The way Kemoge functions when deployed on a vulnerable device is actually pretty clever. It copies device information and beams it back to a command and control server first, then it starts inserting ads into the UI, which can pop up in any app or even on the home screen. So that’s annoying, but what it does next is downright malicious. Kemoge contains as many as eight exploits, which uses in an attempt to root the device. This could give the attacker full control over an infected phone. If the infected device is rooted, Kemoge immediately uninstalls any antivirus apps it finds.

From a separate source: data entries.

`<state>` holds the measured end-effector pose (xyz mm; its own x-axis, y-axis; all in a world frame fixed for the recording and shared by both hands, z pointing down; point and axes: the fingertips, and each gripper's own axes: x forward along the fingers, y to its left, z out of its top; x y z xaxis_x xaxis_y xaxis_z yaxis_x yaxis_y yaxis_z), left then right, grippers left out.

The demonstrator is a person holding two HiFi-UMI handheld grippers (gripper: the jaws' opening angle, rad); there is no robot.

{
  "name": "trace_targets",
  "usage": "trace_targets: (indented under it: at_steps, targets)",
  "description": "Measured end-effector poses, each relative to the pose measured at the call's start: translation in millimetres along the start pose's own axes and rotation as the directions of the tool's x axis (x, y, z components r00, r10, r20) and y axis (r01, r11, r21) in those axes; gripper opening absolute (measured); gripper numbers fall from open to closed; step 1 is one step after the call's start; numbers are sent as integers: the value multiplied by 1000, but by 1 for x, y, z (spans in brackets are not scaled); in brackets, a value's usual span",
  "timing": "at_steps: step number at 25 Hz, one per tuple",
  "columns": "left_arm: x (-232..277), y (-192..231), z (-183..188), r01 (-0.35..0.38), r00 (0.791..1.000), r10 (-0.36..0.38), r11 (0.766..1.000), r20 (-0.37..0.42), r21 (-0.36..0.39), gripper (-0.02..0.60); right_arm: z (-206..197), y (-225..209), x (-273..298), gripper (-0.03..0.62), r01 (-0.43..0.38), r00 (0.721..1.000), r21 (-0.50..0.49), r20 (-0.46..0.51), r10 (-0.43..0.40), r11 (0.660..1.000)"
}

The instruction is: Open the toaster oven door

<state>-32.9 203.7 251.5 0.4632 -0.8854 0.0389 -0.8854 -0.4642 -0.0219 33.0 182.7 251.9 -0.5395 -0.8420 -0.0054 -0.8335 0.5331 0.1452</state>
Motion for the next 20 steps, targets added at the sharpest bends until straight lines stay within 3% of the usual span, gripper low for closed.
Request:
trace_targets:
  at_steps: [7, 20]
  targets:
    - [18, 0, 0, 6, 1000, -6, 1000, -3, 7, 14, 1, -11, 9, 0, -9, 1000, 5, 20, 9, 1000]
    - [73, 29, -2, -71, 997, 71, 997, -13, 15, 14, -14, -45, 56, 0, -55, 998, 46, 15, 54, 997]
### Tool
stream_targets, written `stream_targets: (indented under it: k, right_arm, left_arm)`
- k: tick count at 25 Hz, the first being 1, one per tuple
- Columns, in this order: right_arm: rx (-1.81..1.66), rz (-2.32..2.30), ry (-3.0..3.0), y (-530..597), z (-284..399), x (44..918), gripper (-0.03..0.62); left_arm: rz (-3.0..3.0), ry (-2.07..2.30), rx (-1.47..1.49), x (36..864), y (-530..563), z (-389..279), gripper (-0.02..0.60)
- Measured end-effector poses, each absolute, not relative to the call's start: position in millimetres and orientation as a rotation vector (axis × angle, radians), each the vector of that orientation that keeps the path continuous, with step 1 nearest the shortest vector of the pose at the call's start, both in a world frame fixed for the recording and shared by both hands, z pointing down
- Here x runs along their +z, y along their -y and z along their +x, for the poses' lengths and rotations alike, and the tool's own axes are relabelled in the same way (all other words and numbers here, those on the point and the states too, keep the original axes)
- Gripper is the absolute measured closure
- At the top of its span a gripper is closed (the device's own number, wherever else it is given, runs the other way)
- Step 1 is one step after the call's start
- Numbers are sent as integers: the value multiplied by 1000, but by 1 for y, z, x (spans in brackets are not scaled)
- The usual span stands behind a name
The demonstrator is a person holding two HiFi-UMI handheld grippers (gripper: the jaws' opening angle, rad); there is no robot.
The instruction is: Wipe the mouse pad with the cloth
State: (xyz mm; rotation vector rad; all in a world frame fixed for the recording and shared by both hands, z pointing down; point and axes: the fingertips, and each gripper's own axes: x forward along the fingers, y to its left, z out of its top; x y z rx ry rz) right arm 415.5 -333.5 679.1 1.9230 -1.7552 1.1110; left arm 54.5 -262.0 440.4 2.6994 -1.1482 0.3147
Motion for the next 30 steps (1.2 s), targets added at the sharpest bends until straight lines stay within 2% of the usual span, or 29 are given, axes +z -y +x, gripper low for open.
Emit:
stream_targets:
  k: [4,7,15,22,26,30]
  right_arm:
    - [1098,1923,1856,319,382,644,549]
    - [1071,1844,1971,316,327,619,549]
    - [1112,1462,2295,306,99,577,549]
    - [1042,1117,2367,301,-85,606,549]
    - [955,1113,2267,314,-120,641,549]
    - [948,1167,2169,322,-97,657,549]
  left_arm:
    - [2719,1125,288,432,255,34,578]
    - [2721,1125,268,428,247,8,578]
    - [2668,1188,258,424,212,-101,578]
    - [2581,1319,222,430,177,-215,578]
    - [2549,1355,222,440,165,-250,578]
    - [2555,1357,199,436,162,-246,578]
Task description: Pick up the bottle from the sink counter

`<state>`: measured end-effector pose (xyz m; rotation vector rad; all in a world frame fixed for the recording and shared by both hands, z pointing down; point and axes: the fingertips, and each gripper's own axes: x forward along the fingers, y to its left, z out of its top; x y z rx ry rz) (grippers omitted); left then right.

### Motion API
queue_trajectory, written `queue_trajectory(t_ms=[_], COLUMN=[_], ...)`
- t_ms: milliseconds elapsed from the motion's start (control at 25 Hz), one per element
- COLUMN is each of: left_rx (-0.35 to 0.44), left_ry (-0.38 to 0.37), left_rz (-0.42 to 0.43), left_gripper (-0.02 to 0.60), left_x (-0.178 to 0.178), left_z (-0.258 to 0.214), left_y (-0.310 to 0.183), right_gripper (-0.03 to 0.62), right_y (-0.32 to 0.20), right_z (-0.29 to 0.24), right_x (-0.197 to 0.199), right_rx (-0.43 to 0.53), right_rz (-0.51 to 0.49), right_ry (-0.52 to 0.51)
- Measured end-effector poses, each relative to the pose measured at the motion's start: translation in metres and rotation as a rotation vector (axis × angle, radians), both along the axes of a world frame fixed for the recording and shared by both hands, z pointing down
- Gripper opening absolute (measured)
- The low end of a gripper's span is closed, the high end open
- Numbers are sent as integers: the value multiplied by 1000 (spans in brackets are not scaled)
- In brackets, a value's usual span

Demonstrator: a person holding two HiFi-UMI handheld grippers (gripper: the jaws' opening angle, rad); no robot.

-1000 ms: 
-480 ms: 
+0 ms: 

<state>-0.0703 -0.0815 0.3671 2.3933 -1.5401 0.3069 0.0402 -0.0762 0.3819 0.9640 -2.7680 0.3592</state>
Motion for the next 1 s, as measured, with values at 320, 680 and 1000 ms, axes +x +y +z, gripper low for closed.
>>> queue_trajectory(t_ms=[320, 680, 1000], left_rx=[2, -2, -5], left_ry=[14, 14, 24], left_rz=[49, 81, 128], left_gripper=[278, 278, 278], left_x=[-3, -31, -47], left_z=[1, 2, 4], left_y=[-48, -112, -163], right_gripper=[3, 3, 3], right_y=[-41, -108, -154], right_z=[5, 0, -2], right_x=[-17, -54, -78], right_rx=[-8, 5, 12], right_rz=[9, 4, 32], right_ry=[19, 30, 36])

The exception would be Google Play Services, which runs Google’s antivirus scans. It’s impossible to remove Play Services from a device (even with root) if you still want anything to work.
Are you sufficiently frightened now? What’s described above is really the worst case scenario. The adware aspect of Kemoge should work on almost any device, assuming you go to the trouble of manually installing it. However, the root angle is much less certain. FireEye lists several of the root exploits contained in Kemoge, and they’re all quite old. There’s Motochopper, mempodroid, and a few general Linux kernel vulnerabilities. These are relics from the days when an APK could be used to root your phone. All modern versions of Android should be patched to protect against these flaws. Testing was done with a Nexus 7 running Android 4.3 (software from more than two years ago).
Root exploits are hard to develop on Android these days, but they aren’t always designed to bemalware. Many Android users want root access for their own use, and that’s where a lot of the exploits used by Kemoge come from — the enthusiast community. Many devices currently on the market don’t even have functional root exploits for people who want to root their phones, so it’s unlikely Kemoge has a magical unreleased exploit that can root your phone.
Bottom line — the old root methods employed by Kemoge don’t work on popular phones or people would be using them to intentionally root their devices. We’ve reached out to FireEye to get clarification on which versions of Android they’ve confirmed root access on and will update when and if they reply.
Your first line of defense from adware attacks like this is to simply get your apps from the Play Store or from a trusted source like F-Droid or APK Mirror. When you flip the unknown sources switch, you’re instantly less safe.
Update: FireEye got back to use and clarified all the exploits it detected in kemoge are public and several years old (2013 and earlier). They should be patched on all newer phones.